▸ REQUIREMENT: Within the listing below, the lines containing "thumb" are to be counted. Give the number only.

▸ RECORDS PROVIDED:
+++++

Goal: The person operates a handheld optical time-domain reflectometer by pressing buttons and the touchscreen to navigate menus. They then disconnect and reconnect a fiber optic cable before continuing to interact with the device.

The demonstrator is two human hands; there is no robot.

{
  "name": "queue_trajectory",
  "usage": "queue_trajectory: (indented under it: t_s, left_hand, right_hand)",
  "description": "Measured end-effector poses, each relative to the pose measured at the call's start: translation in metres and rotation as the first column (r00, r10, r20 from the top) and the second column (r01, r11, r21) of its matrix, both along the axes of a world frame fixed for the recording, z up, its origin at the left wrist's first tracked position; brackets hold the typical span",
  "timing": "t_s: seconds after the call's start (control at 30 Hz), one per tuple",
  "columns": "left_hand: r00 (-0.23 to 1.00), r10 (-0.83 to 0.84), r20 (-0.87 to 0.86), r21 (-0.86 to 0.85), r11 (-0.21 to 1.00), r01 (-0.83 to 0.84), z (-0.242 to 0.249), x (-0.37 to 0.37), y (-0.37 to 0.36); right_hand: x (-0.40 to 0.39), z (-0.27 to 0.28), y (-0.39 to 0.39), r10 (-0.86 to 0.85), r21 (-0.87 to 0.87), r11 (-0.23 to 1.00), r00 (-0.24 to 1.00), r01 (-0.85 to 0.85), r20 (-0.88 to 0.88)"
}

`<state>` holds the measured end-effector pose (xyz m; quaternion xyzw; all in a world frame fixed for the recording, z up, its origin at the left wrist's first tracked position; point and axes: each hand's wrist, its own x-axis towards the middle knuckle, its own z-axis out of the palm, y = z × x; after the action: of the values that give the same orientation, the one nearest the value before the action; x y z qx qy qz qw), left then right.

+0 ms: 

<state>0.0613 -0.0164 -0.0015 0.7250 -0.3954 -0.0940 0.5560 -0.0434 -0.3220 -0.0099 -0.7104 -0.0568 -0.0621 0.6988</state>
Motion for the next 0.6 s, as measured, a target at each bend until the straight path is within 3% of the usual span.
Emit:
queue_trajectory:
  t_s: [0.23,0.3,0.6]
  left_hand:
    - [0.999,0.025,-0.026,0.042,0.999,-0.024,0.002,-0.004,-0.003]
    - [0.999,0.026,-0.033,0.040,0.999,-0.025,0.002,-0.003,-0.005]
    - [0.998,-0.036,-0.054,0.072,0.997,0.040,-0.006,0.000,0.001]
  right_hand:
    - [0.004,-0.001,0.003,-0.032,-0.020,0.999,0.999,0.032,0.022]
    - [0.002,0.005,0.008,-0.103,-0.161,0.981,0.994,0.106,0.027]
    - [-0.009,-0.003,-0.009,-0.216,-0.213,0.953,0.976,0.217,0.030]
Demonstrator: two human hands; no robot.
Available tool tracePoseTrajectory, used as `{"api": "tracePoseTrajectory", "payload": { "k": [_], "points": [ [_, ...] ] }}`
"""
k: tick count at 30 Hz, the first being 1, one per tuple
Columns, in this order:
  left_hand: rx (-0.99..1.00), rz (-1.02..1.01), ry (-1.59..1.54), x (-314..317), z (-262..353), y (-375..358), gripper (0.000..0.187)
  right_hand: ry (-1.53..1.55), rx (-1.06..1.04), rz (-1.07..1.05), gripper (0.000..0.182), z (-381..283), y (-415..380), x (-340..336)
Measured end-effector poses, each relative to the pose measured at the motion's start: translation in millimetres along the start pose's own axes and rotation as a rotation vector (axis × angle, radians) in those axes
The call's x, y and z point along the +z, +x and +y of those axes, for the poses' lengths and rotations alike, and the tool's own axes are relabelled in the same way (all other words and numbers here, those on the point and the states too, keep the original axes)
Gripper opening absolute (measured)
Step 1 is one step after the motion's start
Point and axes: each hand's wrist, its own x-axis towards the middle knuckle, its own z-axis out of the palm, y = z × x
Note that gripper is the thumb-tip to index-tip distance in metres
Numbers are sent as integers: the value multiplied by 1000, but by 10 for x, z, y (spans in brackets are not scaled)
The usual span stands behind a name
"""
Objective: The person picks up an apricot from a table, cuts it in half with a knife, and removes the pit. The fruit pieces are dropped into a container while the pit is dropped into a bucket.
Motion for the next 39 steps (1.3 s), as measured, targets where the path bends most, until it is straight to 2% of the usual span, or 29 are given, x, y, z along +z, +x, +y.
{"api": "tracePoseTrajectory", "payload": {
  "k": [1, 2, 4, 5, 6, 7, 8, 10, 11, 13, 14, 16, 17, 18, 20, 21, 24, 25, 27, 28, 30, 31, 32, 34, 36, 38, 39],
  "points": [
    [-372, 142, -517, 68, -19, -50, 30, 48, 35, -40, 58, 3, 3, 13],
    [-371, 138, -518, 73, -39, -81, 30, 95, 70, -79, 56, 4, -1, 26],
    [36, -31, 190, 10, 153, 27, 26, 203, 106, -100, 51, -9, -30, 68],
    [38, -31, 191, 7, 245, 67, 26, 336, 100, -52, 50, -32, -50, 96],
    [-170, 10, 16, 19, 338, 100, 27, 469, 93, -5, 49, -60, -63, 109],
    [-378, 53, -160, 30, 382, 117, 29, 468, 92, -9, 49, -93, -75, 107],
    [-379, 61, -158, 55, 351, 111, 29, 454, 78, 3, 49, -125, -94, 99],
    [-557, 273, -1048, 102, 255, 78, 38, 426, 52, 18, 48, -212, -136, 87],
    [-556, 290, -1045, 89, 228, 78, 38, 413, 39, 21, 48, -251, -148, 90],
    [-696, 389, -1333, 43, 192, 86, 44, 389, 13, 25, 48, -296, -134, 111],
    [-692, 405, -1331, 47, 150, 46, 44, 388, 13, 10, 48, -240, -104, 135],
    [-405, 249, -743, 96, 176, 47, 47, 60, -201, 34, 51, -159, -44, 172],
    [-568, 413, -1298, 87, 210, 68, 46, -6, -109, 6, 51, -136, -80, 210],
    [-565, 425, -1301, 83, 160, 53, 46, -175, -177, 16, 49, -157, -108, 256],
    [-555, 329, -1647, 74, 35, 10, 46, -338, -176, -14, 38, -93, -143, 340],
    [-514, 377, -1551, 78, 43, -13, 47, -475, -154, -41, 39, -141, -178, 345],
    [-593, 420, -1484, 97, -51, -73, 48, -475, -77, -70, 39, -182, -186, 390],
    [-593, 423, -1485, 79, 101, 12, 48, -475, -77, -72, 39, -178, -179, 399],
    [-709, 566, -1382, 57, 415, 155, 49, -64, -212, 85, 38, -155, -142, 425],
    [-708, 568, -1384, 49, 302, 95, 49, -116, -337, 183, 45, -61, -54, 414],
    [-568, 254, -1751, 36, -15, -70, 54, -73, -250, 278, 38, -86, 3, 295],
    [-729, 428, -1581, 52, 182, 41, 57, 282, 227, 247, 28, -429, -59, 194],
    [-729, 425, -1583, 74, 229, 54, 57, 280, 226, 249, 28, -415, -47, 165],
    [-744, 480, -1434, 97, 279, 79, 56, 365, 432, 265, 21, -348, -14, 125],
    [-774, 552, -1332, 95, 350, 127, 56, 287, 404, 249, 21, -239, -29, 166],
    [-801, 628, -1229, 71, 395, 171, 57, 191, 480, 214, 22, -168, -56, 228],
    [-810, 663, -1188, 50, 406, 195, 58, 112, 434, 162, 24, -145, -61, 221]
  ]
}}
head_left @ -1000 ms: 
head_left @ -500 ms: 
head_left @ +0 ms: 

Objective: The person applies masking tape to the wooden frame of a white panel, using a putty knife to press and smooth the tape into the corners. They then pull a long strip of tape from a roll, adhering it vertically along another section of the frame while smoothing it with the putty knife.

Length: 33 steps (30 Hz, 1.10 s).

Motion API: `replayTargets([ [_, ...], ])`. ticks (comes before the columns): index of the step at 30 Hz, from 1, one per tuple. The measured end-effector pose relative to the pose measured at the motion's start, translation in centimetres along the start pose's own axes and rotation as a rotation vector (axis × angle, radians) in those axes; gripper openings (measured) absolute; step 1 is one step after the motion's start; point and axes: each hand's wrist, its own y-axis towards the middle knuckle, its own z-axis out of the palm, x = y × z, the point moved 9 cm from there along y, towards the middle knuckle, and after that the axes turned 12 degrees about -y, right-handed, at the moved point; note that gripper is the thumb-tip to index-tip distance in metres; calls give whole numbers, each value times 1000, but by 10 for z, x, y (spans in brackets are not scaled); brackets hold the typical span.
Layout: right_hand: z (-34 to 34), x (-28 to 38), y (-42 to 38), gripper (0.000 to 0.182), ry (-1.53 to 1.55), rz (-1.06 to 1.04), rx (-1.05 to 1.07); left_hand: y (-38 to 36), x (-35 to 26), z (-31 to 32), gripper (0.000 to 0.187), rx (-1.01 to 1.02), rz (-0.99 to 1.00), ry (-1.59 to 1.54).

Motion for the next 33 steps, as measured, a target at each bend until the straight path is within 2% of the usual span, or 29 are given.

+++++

▸ ANSWER TO THIS PROBLEM: 2